Едет. Но что характерно — избирает окольный путь, через Голландию, страну свободной мысли и свободной торговли, протестантской морали и дешевого джина. Он провел дня два в обществе любезных аборигенов — и решил, что ему здесь определенно нравится. Нравятся плоские поля до самого горизонта, деревянные ветряные мельницы, бесконечные песчаные дюны, отгораживающие жителей от серой и студеной водной глади. Философ еще никогда не видел океан, могучую империю Нептуна: это одна из немногих в мире диковинок, которую в Париж не привозят. Поэтому первым делом он посетил прибрежный Схевенинген. И вот он стоит и блестящими глазами смотрит на серые, цвета его парика, волны Северного моря. Философ одобрил и полюбил океан. «Однообразие без конца и края и ритмичное бормотание волн вводят в транс. На берегу океана хорошо мечтается». Вскоре он даже к морским обитателям начал относиться с братской теплотой. «Камбала, палтус, сельдь и окунь — что за чудесные существа!» Нравятся ему и люди, постукивающие деревянными подошвами по мостовым улиц. Он в восторге от краснолицых, равнодушных к моде и чинам голландцев, «от мала до велика исполненных республиканского духа», сдержанных курильщиков трубок, так не похожих на суетливых, нюхающих табак французов. Женщины восхищают его еще больше — разумеется, исключительно как литератора. Таких статей, таких грудей и ягодиц ему видеть не доводилось. К тому же они соблазнительно скромны — не в пример француженкам, которые скромны, лишь когда возвращаются от причастия.
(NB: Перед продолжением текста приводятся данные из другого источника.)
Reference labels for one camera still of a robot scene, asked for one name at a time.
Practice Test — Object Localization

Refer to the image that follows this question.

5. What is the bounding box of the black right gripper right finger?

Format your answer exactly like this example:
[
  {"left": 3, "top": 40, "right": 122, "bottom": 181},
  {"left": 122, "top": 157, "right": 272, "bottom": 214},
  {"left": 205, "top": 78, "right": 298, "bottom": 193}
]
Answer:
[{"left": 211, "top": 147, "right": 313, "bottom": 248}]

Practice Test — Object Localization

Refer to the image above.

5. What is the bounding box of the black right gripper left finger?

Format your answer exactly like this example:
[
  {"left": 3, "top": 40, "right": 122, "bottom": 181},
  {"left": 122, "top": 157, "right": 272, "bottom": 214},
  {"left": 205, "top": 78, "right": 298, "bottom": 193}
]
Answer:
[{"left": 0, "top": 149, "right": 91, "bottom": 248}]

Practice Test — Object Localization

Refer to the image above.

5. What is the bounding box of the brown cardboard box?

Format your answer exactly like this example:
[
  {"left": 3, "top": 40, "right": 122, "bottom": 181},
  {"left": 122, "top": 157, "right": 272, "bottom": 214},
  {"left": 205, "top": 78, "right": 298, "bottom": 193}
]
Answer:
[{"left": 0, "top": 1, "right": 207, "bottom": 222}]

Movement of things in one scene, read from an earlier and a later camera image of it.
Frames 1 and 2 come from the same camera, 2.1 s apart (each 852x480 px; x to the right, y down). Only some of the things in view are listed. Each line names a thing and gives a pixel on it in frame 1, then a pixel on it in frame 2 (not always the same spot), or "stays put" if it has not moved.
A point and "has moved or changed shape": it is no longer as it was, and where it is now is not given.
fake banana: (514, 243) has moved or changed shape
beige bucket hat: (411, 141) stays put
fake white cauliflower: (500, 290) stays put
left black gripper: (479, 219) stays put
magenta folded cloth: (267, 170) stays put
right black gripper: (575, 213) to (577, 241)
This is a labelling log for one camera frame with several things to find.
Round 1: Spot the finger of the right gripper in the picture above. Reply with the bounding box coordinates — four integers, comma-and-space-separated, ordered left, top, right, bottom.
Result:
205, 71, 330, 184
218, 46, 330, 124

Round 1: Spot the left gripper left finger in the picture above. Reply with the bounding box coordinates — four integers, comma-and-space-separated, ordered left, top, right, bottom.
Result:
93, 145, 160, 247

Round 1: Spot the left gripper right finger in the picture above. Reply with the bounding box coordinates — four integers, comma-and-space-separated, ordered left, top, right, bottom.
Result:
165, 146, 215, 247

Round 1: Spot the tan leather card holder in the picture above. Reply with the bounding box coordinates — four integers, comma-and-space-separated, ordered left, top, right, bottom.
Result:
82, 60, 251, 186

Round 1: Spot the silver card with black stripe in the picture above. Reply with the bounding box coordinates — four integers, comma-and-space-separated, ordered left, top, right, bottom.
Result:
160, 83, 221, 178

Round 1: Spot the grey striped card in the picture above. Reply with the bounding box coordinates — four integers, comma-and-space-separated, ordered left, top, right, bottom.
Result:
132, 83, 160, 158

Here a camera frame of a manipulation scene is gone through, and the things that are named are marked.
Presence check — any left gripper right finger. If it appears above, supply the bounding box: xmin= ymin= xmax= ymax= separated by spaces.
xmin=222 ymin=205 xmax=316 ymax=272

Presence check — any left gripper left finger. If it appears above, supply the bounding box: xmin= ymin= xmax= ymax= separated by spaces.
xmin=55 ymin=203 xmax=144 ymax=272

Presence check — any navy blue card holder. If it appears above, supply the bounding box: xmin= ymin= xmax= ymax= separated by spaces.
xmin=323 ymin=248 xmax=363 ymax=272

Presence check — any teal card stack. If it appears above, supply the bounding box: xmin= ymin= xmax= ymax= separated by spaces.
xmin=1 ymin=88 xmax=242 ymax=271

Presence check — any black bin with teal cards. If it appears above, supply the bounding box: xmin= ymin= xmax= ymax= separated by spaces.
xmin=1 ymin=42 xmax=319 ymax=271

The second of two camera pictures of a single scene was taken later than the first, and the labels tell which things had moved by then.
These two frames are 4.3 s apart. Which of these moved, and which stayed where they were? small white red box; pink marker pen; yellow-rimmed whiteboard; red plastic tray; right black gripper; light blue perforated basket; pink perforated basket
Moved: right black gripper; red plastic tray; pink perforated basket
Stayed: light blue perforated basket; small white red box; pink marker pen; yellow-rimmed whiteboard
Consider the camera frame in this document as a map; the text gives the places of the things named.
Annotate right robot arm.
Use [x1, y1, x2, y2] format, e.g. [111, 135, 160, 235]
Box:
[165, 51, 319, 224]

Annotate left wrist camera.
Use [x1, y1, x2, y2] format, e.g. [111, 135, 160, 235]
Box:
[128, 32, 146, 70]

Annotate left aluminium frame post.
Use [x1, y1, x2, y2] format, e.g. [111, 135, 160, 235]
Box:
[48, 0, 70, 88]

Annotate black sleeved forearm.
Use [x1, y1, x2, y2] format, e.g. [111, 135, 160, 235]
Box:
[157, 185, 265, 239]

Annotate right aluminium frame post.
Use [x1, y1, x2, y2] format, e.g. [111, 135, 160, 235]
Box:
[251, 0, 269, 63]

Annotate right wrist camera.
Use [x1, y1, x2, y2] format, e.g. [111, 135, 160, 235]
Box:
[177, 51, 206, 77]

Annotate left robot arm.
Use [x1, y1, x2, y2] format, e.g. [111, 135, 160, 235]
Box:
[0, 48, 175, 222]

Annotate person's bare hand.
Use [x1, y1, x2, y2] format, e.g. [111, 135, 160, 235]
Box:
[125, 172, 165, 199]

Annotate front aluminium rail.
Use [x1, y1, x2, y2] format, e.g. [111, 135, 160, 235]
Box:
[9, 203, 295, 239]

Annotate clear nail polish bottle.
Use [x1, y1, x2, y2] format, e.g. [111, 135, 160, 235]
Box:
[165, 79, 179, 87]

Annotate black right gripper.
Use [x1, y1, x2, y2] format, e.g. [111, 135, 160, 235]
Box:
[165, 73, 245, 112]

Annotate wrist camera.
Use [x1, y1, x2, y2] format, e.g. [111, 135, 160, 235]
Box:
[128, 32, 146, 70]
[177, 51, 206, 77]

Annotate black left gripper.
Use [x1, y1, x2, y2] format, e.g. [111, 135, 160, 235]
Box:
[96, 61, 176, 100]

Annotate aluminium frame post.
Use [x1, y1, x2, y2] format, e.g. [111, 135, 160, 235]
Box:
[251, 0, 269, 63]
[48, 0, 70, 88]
Вскоре наш герой устроился как нельзя лучше. Парик на пол, перо на стол. Он пишет сразу как минимум три книги. Первым делом, стоило ему водвориться в Голландии и пару раз выглянуть в окно, как уже готов путеводитель по этой стране. Продвигается работа над историей о путешественнике и его плутоватом слуге, уверенных, что удача и беды человека заранее записаны в небесной Книге Судеб. Начинает Дидро и новую повесть в диалогах о племяннике прославленного композитора Рамо. Составляет комментарии к Гельвецию, причем предусмотрительно вставляет туда небольшое посвящение Екатерине II. Пишет также о театре и комедиантах, размышляет над парадоксом их профессии: чем меньше чувствует актер на самом деле, тем больше страсти в его исполнении (то есть уже тогда Философ открыл великий театральный Метод[10]). Едет в Лейден, где встречается с нидерландскими профессорами, жизнерадостными наследниками тех, что столетие назад были гонителями Декарта и выставили его прочь из своей либеральнейшей республики.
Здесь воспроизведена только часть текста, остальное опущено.